══ Data for processing
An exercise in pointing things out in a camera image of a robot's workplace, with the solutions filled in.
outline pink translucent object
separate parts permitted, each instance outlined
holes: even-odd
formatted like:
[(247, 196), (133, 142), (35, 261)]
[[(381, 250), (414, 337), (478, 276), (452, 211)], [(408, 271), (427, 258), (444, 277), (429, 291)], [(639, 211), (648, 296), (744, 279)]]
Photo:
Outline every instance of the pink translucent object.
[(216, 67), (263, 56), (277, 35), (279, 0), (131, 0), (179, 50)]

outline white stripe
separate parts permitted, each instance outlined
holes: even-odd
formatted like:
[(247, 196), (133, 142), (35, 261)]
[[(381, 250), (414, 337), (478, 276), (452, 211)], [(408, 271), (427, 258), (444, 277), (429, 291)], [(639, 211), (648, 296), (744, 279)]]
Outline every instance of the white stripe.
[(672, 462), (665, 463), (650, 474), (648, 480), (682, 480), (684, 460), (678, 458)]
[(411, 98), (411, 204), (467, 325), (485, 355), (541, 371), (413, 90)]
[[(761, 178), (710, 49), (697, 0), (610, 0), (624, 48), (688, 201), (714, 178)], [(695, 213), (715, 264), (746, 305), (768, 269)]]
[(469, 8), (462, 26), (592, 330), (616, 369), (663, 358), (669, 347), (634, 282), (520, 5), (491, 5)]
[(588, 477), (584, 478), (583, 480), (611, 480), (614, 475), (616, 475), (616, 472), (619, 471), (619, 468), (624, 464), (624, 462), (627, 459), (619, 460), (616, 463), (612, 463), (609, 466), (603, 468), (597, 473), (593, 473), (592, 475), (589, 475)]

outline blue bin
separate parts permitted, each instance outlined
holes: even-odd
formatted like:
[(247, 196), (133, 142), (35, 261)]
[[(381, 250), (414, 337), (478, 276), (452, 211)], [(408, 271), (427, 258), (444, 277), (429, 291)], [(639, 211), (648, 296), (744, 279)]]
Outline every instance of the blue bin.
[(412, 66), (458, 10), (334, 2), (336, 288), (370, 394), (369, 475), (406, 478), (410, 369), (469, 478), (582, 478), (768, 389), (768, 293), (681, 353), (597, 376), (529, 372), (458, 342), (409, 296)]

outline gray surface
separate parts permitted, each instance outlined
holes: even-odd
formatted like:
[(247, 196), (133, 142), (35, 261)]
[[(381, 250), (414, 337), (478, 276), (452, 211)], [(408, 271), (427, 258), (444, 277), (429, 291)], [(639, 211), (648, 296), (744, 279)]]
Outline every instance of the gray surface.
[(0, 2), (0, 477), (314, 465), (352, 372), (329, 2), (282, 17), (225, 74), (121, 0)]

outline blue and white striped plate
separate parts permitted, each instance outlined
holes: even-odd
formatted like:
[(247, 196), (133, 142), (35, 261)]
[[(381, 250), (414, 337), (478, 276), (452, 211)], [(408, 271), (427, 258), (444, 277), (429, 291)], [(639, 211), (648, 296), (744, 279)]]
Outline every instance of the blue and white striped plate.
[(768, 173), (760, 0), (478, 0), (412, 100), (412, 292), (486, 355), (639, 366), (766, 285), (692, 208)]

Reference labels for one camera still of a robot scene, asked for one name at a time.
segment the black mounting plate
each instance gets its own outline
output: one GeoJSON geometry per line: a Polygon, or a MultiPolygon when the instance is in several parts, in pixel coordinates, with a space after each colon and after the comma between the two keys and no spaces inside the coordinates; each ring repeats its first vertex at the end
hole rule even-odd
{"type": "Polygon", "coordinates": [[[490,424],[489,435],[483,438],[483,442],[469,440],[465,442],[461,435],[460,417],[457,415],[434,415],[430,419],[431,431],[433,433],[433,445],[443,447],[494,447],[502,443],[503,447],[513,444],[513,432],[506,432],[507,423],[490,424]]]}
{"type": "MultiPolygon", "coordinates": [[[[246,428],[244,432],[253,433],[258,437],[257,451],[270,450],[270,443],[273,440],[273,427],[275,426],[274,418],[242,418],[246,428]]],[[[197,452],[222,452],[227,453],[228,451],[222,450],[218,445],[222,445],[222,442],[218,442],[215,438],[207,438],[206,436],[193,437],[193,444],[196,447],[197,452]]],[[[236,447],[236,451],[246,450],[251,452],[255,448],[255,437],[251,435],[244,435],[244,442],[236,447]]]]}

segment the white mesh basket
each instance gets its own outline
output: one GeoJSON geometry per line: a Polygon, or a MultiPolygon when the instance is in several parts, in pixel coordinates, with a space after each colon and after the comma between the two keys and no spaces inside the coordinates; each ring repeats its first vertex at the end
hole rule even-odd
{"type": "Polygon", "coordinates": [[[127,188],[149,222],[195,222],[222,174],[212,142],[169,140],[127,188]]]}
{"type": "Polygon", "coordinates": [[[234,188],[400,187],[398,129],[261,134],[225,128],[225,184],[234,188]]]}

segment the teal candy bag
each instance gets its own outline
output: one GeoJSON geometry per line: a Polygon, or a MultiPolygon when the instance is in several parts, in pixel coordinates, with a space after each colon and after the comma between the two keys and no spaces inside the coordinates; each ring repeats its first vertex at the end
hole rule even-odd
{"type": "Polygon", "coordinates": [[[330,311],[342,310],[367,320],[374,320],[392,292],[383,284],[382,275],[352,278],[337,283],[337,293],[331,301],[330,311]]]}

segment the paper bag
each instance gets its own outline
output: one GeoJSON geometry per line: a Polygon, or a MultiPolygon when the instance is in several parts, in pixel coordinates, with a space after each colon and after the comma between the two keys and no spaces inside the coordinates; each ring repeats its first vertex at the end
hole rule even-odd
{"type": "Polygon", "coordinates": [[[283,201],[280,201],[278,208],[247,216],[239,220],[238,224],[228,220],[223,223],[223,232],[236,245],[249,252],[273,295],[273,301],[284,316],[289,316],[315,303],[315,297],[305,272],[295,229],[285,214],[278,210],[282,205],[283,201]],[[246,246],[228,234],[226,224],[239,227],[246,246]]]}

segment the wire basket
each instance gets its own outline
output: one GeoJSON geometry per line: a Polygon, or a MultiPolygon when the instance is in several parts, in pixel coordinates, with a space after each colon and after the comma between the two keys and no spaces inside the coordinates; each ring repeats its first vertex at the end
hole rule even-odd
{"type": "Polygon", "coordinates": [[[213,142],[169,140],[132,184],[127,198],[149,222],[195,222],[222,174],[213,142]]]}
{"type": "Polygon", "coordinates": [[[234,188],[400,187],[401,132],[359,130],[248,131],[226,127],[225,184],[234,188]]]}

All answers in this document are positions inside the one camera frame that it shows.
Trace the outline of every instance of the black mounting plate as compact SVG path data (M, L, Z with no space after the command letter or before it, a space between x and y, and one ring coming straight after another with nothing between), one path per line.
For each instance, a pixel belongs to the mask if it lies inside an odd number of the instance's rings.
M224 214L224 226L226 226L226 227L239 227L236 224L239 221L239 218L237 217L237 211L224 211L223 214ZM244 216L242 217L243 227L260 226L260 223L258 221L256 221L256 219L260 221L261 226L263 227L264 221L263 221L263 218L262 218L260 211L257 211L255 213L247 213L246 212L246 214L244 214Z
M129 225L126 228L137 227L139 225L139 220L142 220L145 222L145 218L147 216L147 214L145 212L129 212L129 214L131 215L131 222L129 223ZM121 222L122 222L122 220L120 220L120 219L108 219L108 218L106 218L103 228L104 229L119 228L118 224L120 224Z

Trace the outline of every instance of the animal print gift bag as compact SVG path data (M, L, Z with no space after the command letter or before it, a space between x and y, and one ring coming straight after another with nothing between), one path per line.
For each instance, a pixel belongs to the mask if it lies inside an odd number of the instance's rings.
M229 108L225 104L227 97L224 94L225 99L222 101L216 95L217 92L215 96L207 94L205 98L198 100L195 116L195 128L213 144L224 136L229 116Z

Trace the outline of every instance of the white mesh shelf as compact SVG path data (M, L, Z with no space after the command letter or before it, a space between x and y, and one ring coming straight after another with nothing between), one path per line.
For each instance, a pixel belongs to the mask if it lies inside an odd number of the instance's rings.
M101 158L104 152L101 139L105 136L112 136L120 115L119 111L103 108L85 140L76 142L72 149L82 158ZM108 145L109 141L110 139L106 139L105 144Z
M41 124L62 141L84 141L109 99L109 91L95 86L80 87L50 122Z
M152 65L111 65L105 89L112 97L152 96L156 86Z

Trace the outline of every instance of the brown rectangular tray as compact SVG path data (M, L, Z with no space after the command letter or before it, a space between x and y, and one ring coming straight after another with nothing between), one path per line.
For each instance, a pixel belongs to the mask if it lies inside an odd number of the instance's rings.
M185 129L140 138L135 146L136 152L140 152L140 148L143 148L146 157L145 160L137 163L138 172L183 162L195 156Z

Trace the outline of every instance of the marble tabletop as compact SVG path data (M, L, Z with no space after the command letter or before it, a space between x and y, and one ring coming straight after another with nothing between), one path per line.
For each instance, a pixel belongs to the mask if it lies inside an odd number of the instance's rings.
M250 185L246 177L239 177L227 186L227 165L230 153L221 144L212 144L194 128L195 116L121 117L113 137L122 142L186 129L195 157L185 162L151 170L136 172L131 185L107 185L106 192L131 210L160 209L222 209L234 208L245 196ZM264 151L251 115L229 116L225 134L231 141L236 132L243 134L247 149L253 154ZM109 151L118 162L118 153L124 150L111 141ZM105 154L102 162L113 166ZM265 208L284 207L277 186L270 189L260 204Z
════
* [Exercise description]
Of the records above, copy each line that includes "robot".

* [Response area]
An exercise in pointing things out in a camera image of a robot's workplace, with the solutions filled in.
Reference labels for one camera still of a robot scene, asked for one name at a time.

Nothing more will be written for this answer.